The UK State Pension can be viewed as a ‘universal basic income’ for people old enough to qualify for it, having made national insurance (NI) contributions for at least ten years. Those with 35 years worth of contributions qualify for the full state pension. The employees’ NI contributions are a percentage of income and thus a supplementary income tax, whilst employers’ contributions are an employment tax. The revenues raised go to HM Treasury, rather than being invested in the state pension scheme, as in a number of other countries. Because it operates as a ‘pay as you go’ scheme, rather than a funded scheme; as the population ages, the cost of providing the pensions grows over time if the benefits are maintained. Allowing payments to dwindle in real (after inflation) and relative (to earnings) terms risks increasing absolute and relative pensioner poverty.

The UK scheme is not generous when compared to international peers, indeed rather the reverse, but it does have a safety net for those most heavily reliant upon it. Pension Credit raises the weekly income of individuals to just over £200 a week (about the same as the full state pension rate), and couples to just over £300 a week. Beyond this, the safety net is underpinned by Universal Credit and a Pensioners’ Fuel Allowance, to stave off fuel poverty.

Those that supposedly do not ‘need’ the state pension will most likely be paying tax on their non-state pension income. This may well exceed the state pension income for those more generously provided for, who are likely to have also made larger, income related, NI contributions.

Because intergenerational unfairness is compounded by the ageing of the population, requiring and encouraging those able to do so to work longer will help reduce its effect. Ageing also increases demands on the NHS and for social care, especially from those beyond work; for which taxes must be raised, from a (relatively) shrinking working population, to cover the costs.

Short of euthanasia by stealth, through allowing (absolute) pensioner poverty levels to increase, a thorough overhaul of tax allowances for pensions saving and pension income taxation, considering the current general under-provision for pensions for younger (than ‘baby boomer’) generations, is required. Consideration should also be given to building a state pension fund, from hypothecated worker and employee NI contributions set at appropriate levels. Further, the safety net for those reliant on state pensions needs to be enhanced sufficiently to enable the reduction of pensioners poverty in the years since the introduction of the ‘triple lock’ in 2010 to continue.
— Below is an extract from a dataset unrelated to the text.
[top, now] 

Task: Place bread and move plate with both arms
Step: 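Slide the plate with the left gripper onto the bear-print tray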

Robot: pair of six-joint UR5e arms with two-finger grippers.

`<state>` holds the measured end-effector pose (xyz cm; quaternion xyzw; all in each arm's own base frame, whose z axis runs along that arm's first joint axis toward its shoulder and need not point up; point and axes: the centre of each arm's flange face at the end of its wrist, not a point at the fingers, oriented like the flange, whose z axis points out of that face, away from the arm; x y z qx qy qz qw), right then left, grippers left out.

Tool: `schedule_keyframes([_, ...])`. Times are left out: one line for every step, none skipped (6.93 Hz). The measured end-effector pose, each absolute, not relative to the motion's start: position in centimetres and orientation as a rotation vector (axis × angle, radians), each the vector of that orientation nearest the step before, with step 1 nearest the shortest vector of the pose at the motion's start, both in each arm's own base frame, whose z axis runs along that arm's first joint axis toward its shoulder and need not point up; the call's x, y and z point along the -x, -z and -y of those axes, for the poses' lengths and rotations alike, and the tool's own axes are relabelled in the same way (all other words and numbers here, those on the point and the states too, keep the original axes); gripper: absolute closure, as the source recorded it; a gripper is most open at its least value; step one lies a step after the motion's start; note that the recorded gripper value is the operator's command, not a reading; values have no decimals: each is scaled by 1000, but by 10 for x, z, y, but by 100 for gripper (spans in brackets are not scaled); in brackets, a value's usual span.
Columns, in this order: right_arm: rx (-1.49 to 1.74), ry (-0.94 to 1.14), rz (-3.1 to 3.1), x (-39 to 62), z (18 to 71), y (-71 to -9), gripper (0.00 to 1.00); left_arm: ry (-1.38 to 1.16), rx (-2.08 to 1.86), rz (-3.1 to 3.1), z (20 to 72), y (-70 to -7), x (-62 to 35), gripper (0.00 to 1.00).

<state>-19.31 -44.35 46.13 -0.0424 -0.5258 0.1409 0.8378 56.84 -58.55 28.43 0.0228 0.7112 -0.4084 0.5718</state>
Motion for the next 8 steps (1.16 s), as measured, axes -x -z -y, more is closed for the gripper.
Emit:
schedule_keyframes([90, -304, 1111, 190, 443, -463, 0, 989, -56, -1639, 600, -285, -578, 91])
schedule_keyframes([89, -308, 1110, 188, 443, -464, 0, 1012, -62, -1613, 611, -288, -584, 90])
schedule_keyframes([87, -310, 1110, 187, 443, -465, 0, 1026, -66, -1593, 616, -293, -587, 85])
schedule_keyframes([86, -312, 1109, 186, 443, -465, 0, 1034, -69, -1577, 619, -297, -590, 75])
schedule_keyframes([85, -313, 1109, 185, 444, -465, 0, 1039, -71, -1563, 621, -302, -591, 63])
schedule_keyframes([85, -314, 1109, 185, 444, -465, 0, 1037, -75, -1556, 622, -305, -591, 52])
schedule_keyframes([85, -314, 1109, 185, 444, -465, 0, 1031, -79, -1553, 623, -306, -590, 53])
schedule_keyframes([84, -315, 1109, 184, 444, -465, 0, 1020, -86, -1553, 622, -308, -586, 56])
The National Employment Savings Trust (NEST) already provides a regulated auto-enrolment funded scheme for employees of small and medium sized companies.

In addition to affordable schemes to encourage pensions saving, fair treatment of the younger generations also urgently requires prompt action to tackle the shortage of good, but affordable, living accommodation to buy or rent.

Finally, the alleged ‘non-sustainability’ of the current ‘triple lock’ UK state pension scheme should give pause for thought to proponents of a broader UK ‘universal basic income’ scheme and raises again the broader issue of universal, versus means tested, entitlements. Contributions to National Insurance were made compulsory in 1946 to fund national schemes for health insurance (the NHS), unemployment insurance, maternity allowance, child benefit and the state pension inter alia. Should entitlements now be means tested, and if so, should contributions still be compulsory?



The views and opinions expressed in this article are those of the author and do not necessarily reflect the official policy or position of the University of Birmingham.